◆ **EXERCISE INPUTS**:

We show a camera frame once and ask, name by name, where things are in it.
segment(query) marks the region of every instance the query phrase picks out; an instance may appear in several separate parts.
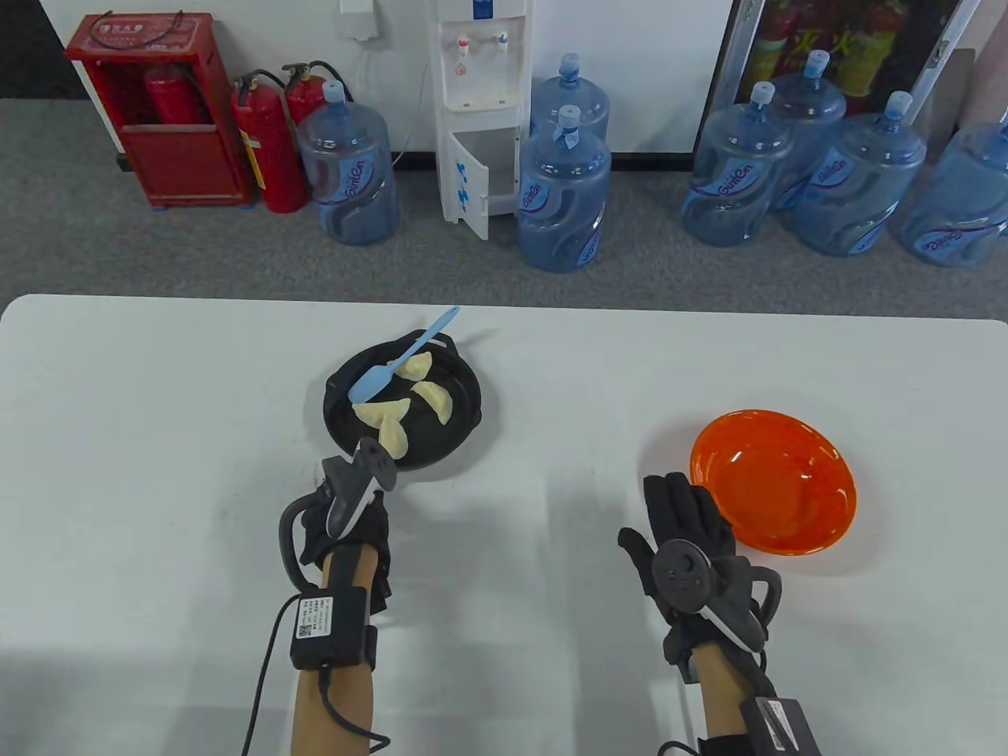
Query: fire extinguisher
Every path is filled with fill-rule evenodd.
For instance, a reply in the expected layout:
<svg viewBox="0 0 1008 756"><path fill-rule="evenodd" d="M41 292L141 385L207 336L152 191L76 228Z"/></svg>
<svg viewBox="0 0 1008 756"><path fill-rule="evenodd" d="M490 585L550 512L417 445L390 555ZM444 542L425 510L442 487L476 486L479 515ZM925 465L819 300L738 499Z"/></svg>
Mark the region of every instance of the fire extinguisher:
<svg viewBox="0 0 1008 756"><path fill-rule="evenodd" d="M231 109L263 203L273 213L294 213L307 204L307 179L283 112L283 98L272 87L260 86L259 76L272 79L283 89L283 82L275 76L256 69L235 80Z"/></svg>
<svg viewBox="0 0 1008 756"><path fill-rule="evenodd" d="M323 67L333 75L334 79L342 82L343 88L347 92L347 102L354 102L354 98L350 94L347 83L343 81L343 77L325 60L282 66L280 68L283 71L290 72L290 81L287 82L284 94L287 97L287 110L290 112L290 118L294 122L294 126L300 126L301 121L314 113L326 102L326 98L322 94L322 86L326 83L326 80L311 73L311 69L317 66Z"/></svg>
<svg viewBox="0 0 1008 756"><path fill-rule="evenodd" d="M147 69L143 82L161 123L188 125L210 123L203 95L192 76L180 66Z"/></svg>

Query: floor
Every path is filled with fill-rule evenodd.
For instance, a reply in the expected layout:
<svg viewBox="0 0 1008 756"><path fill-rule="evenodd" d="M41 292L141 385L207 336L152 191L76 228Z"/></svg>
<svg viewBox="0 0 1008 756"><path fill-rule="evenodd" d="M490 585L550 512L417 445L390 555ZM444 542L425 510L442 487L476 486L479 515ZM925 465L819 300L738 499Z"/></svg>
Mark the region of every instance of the floor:
<svg viewBox="0 0 1008 756"><path fill-rule="evenodd" d="M683 174L615 174L597 260L557 276L522 263L511 218L489 242L446 223L433 172L399 175L401 232L358 250L310 209L151 212L89 102L0 100L0 308L59 292L1008 320L1006 254L941 270L883 239L833 260L772 221L715 250L679 223Z"/></svg>

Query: black frying pan
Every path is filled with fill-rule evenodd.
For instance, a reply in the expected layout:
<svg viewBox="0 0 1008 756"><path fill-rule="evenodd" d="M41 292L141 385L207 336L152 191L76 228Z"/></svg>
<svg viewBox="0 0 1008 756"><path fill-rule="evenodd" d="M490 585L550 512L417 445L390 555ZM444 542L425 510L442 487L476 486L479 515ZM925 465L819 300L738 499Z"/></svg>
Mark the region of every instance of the black frying pan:
<svg viewBox="0 0 1008 756"><path fill-rule="evenodd" d="M323 400L326 427L333 440L348 455L353 456L361 436L378 437L378 431L365 425L354 413L347 398L350 387L368 368L385 365L400 357L422 334L422 331L414 331L394 342L366 349L350 358L326 381L326 397ZM452 416L447 424L442 425L426 400L410 390L413 382L393 375L392 382L372 401L395 401L407 396L412 399L409 411L402 418L409 448L405 457L396 461L398 470L418 470L444 460L462 446L483 417L480 413L480 383L472 368L459 356L452 338L438 334L420 352L429 352L433 357L430 372L424 380L436 383L452 395Z"/></svg>

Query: fire extinguisher box
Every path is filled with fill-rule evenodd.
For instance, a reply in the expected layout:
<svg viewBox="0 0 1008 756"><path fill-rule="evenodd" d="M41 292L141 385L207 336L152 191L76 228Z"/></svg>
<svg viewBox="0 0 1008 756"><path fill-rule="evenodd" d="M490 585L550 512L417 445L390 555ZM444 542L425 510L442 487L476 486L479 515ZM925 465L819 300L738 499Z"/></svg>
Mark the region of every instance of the fire extinguisher box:
<svg viewBox="0 0 1008 756"><path fill-rule="evenodd" d="M67 46L84 65L150 204L252 204L209 13L86 16Z"/></svg>

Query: orange plate
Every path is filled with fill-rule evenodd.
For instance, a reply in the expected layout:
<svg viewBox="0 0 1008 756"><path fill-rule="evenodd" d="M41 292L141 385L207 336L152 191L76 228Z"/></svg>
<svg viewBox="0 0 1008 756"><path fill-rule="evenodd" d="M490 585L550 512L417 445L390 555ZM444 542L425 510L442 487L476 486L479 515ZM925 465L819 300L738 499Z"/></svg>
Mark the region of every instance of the orange plate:
<svg viewBox="0 0 1008 756"><path fill-rule="evenodd" d="M779 412L743 409L701 432L689 458L736 537L761 551L797 556L828 548L854 522L857 493L847 463L821 433Z"/></svg>

◆ **TO DO**: All of the material above must be retyped exactly, line for line, with the images dropped.

◆ **RESPONSE BELOW**:
We show a camera frame once and ask, name by name, where things are in it.
segment(query) marks the region of every instance the query phrase picks out; an instance may appear in several separate parts.
Query: fire extinguisher
Every path is filled with fill-rule evenodd.
For instance, a reply in the expected layout:
<svg viewBox="0 0 1008 756"><path fill-rule="evenodd" d="M41 292L141 385L207 336L152 191L76 228Z"/></svg>
<svg viewBox="0 0 1008 756"><path fill-rule="evenodd" d="M490 585L550 512L417 445L390 555ZM444 542L425 510L442 487L476 486L479 515ZM925 465L819 300L738 499Z"/></svg>
Mark the region of every instance of the fire extinguisher:
<svg viewBox="0 0 1008 756"><path fill-rule="evenodd" d="M231 109L263 203L273 213L294 213L307 204L307 179L283 112L283 98L272 87L260 86L259 76L272 79L283 89L283 82L275 76L256 69L235 80Z"/></svg>
<svg viewBox="0 0 1008 756"><path fill-rule="evenodd" d="M323 67L333 75L334 79L342 82L343 88L347 92L347 102L354 102L354 98L350 94L347 83L343 81L343 77L325 60L282 66L280 68L283 71L290 72L290 81L287 82L284 94L287 97L287 110L290 112L290 118L294 122L294 126L300 126L301 121L314 113L326 102L326 98L322 94L322 86L326 83L326 80L311 73L311 69L317 66Z"/></svg>
<svg viewBox="0 0 1008 756"><path fill-rule="evenodd" d="M147 69L143 82L161 123L188 125L210 123L203 95L192 76L180 66Z"/></svg>

Query: floor
Every path is filled with fill-rule evenodd.
For instance, a reply in the expected layout:
<svg viewBox="0 0 1008 756"><path fill-rule="evenodd" d="M41 292L141 385L207 336L152 191L76 228Z"/></svg>
<svg viewBox="0 0 1008 756"><path fill-rule="evenodd" d="M490 585L550 512L417 445L390 555ZM444 542L425 510L442 487L476 486L479 515ZM925 465L819 300L738 499Z"/></svg>
Mark the region of every instance of the floor:
<svg viewBox="0 0 1008 756"><path fill-rule="evenodd" d="M683 174L615 174L597 260L557 276L522 263L511 218L489 242L446 223L433 172L399 175L401 232L358 250L310 209L151 212L89 102L0 100L0 308L59 292L1008 320L1006 254L941 270L883 239L833 260L772 221L715 250L679 223Z"/></svg>

Query: black frying pan
Every path is filled with fill-rule evenodd.
For instance, a reply in the expected layout:
<svg viewBox="0 0 1008 756"><path fill-rule="evenodd" d="M41 292L141 385L207 336L152 191L76 228Z"/></svg>
<svg viewBox="0 0 1008 756"><path fill-rule="evenodd" d="M490 585L550 512L417 445L390 555ZM444 542L425 510L442 487L476 486L479 515ZM925 465L819 300L738 499Z"/></svg>
Mark the region of every instance of the black frying pan:
<svg viewBox="0 0 1008 756"><path fill-rule="evenodd" d="M323 400L326 427L333 440L348 455L353 456L361 436L378 437L378 431L365 425L354 413L347 398L350 387L368 368L385 365L400 357L422 334L422 331L414 331L394 342L366 349L350 358L326 381L326 397ZM452 416L447 424L442 425L426 400L410 390L413 382L393 375L392 382L372 401L395 401L407 396L412 399L409 411L402 418L409 448L405 457L396 461L398 470L418 470L444 460L462 446L483 417L480 413L480 383L472 368L459 356L452 338L438 334L420 352L429 352L433 357L430 372L424 380L436 383L452 395Z"/></svg>

Query: fire extinguisher box
Every path is filled with fill-rule evenodd.
For instance, a reply in the expected layout:
<svg viewBox="0 0 1008 756"><path fill-rule="evenodd" d="M41 292L141 385L207 336L152 191L76 228Z"/></svg>
<svg viewBox="0 0 1008 756"><path fill-rule="evenodd" d="M490 585L550 512L417 445L390 555ZM444 542L425 510L442 487L476 486L479 515ZM925 465L819 300L738 499Z"/></svg>
Mark the region of every instance of the fire extinguisher box:
<svg viewBox="0 0 1008 756"><path fill-rule="evenodd" d="M67 46L84 65L150 204L252 204L209 13L86 16Z"/></svg>

Query: orange plate
Every path is filled with fill-rule evenodd.
For instance, a reply in the expected layout:
<svg viewBox="0 0 1008 756"><path fill-rule="evenodd" d="M41 292L141 385L207 336L152 191L76 228Z"/></svg>
<svg viewBox="0 0 1008 756"><path fill-rule="evenodd" d="M490 585L550 512L417 445L390 555ZM444 542L425 510L442 487L476 486L479 515ZM925 465L819 300L738 499Z"/></svg>
Mark the region of every instance of the orange plate:
<svg viewBox="0 0 1008 756"><path fill-rule="evenodd" d="M779 412L743 409L701 432L689 458L736 537L761 551L797 556L828 548L854 522L857 493L847 463L821 433Z"/></svg>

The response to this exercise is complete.